What you have to do
Begin at the line containing "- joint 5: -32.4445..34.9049" in the entries below and end at the line containing "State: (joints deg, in"; transcribe that range exactly and nothing outside it.

━━━━━━━━━━━━━━━━

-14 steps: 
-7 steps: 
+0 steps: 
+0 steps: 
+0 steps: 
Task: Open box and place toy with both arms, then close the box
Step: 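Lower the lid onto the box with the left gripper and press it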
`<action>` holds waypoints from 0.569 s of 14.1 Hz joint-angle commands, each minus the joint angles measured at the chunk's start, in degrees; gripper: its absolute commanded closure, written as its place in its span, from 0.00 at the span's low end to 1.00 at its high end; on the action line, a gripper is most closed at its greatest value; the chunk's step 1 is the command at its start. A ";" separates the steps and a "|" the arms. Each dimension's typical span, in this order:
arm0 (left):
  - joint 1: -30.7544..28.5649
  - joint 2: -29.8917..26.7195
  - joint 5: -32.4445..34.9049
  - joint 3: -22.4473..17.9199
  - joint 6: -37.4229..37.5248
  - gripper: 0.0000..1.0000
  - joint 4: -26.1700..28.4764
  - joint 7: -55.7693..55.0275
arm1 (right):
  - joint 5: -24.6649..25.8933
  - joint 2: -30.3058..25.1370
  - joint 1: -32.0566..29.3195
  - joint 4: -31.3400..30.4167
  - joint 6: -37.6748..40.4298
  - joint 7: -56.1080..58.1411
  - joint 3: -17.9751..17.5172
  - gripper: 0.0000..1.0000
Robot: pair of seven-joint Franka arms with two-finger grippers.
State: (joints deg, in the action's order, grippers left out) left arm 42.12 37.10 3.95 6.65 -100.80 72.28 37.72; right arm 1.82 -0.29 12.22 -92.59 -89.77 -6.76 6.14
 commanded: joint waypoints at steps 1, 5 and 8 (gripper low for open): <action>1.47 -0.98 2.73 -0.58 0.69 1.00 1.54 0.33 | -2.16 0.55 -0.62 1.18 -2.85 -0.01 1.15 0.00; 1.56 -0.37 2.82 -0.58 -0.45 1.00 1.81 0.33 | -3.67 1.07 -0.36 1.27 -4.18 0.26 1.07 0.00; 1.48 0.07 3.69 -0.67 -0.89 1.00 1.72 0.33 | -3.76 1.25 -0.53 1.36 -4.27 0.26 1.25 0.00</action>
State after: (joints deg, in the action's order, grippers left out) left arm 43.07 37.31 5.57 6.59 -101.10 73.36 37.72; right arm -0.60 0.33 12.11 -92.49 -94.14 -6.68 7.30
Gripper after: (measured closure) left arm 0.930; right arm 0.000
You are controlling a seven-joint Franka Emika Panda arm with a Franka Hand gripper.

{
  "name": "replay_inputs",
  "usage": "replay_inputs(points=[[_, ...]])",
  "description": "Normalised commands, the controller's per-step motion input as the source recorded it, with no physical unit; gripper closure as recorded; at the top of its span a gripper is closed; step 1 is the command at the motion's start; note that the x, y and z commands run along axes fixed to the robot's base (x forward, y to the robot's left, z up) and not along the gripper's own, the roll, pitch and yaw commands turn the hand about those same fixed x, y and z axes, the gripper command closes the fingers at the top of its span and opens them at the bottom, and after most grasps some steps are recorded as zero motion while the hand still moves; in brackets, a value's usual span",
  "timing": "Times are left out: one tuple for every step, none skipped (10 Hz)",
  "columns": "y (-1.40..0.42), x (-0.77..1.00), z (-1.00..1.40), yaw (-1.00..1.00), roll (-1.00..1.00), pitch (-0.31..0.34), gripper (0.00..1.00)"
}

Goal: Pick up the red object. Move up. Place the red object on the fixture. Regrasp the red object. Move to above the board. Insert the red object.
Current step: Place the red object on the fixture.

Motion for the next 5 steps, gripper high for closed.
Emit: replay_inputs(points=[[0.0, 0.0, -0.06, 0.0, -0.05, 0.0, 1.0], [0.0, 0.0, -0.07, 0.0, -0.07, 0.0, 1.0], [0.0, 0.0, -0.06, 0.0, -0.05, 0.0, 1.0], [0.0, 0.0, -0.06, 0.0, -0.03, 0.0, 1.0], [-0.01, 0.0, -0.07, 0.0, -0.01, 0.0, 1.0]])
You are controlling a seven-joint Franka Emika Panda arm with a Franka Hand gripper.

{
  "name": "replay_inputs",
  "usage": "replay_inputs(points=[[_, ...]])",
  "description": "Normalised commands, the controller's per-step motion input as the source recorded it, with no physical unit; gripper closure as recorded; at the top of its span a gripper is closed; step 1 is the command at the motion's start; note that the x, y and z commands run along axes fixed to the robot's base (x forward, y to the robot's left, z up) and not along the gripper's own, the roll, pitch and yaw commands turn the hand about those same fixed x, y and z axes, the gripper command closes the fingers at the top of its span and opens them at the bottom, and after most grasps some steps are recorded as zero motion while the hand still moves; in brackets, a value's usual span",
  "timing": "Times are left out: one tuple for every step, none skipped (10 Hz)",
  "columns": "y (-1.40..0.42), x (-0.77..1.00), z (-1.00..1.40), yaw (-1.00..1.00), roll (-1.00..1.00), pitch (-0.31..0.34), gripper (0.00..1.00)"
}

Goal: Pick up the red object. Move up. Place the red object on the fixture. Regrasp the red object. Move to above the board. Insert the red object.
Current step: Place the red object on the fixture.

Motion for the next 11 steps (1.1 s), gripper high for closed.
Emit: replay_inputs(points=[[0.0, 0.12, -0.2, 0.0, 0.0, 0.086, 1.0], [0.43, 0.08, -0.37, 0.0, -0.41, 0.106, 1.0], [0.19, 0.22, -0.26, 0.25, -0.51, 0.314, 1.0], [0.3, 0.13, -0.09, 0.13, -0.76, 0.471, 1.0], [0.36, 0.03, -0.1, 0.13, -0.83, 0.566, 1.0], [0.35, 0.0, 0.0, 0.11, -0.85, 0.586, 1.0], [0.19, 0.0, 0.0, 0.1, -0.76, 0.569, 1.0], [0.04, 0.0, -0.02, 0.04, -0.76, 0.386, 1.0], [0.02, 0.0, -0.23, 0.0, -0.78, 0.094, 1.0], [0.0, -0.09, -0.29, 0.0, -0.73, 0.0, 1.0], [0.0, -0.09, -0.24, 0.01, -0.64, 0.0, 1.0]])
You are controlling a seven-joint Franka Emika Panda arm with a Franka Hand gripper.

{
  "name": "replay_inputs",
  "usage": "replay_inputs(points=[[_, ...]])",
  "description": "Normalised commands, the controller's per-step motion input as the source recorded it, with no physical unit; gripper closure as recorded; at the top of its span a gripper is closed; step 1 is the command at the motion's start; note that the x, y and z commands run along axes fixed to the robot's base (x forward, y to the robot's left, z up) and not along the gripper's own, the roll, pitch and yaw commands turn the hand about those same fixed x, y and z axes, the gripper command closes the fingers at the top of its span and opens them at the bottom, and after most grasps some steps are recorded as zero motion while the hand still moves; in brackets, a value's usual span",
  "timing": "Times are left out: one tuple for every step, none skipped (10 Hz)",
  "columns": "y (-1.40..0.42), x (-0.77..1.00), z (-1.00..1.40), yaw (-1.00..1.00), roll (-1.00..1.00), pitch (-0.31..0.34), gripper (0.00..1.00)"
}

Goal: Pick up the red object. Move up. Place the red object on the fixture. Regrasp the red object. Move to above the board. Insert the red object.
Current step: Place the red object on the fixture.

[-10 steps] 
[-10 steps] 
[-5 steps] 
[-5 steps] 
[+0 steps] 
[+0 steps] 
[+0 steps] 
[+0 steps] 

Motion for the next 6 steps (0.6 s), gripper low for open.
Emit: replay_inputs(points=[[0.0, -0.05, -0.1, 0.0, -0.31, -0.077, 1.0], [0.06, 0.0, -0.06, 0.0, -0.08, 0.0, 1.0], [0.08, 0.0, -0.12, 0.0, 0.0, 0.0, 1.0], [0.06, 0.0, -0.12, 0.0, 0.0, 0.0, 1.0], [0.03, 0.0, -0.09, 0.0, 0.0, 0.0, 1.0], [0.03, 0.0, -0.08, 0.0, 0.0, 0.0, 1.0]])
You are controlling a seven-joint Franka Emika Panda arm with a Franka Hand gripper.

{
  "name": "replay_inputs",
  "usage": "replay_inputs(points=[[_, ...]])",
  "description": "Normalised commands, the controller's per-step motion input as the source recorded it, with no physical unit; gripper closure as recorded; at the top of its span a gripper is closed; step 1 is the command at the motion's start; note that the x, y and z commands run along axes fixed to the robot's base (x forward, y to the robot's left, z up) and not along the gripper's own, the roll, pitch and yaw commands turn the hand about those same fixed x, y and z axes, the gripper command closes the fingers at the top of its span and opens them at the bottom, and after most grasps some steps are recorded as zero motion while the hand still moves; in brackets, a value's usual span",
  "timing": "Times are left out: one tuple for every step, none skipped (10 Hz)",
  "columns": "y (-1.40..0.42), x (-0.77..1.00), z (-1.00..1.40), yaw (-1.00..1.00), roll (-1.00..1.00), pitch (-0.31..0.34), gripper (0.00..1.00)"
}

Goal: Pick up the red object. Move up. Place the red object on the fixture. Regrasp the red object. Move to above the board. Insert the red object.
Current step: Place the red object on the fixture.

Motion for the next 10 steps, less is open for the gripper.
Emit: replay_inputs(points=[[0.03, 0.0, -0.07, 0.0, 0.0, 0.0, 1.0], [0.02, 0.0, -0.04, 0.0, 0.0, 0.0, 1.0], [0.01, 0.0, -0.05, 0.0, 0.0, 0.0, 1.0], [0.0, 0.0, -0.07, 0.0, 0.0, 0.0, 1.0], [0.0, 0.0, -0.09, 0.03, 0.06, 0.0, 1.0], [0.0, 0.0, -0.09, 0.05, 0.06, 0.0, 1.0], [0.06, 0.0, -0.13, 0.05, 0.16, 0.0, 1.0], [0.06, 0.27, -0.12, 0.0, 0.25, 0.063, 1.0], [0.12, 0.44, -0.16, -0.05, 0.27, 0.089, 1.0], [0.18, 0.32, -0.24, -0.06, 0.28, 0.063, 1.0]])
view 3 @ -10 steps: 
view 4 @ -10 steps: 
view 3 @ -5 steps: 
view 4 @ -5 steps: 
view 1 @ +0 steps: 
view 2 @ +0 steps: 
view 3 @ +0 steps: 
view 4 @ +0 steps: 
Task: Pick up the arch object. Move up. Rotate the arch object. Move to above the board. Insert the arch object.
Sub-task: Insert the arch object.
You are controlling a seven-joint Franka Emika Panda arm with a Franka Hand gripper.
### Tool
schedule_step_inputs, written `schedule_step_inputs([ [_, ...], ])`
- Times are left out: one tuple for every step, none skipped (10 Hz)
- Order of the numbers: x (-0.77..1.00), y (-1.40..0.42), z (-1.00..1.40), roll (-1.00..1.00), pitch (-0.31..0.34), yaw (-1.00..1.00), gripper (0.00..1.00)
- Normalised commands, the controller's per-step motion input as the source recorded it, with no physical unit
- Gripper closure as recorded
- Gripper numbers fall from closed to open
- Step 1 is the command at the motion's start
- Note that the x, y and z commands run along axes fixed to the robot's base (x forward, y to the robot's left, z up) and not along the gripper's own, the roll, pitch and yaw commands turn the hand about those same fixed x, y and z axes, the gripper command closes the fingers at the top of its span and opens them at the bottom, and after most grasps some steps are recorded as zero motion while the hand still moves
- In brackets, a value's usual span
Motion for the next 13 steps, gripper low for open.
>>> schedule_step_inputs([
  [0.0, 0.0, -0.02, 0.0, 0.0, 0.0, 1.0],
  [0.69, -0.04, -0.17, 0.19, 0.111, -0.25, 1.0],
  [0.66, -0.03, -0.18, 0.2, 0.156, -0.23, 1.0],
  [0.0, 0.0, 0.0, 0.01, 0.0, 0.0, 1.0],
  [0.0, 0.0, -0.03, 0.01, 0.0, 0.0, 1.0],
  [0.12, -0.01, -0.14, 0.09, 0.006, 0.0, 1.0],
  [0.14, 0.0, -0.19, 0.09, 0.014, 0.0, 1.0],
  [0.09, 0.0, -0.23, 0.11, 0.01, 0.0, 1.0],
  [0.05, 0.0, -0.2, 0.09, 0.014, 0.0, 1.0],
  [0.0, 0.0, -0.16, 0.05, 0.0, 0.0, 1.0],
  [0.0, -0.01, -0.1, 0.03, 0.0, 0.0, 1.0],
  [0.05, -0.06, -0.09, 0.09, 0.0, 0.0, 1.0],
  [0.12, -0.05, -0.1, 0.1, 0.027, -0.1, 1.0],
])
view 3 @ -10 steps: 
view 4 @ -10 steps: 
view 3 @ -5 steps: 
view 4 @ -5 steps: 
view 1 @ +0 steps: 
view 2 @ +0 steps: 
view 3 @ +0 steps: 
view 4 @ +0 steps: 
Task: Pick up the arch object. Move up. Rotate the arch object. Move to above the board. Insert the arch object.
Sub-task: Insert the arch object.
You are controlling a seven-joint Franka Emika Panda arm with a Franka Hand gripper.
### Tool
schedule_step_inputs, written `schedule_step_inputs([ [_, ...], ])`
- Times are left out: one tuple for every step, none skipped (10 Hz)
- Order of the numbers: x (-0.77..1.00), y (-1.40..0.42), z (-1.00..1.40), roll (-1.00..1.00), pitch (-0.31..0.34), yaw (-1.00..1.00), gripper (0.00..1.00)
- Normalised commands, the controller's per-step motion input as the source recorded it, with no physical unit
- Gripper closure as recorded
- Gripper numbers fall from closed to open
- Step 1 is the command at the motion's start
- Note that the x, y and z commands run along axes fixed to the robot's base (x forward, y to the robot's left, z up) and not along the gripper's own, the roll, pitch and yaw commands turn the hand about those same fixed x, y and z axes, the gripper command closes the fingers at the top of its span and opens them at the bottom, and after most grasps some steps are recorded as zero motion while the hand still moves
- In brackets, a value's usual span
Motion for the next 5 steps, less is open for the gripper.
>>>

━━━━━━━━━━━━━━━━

Response to this exercise
  - joint 5: -32.4445..34.9049
  - joint 3: -22.4473..17.9199
  - joint 6: -37.4229..37.5248
  - gripper: 0.0000..1.0000
  - joint 4: -26.1700..28.4764
  - joint 7: -55.7693..55.0275
arm1 (right):
  - joint 5: -24.6649..25.8933
  - joint 2: -30.3058..25.1370
  - joint 1: -32.0566..29.3195
  - joint 4: -31.3400..30.4167
  - joint 6: -37.6748..40.4298
  - joint 7: -56.1080..58.1411
  - joint 3: -17.9751..17.5172
  - gripper: 0.0000..1.0000
Robot: pair of seven-joint Franka arms with two-finger grippers.
State: (joints deg, in the action's order, grippers left out) left arm 42.12 37.10 3.95 6.65 -100.80 72.28 37.72; right arm 1.82 -0.29 12.22 -92.59 -89.77 -6.76 6.14

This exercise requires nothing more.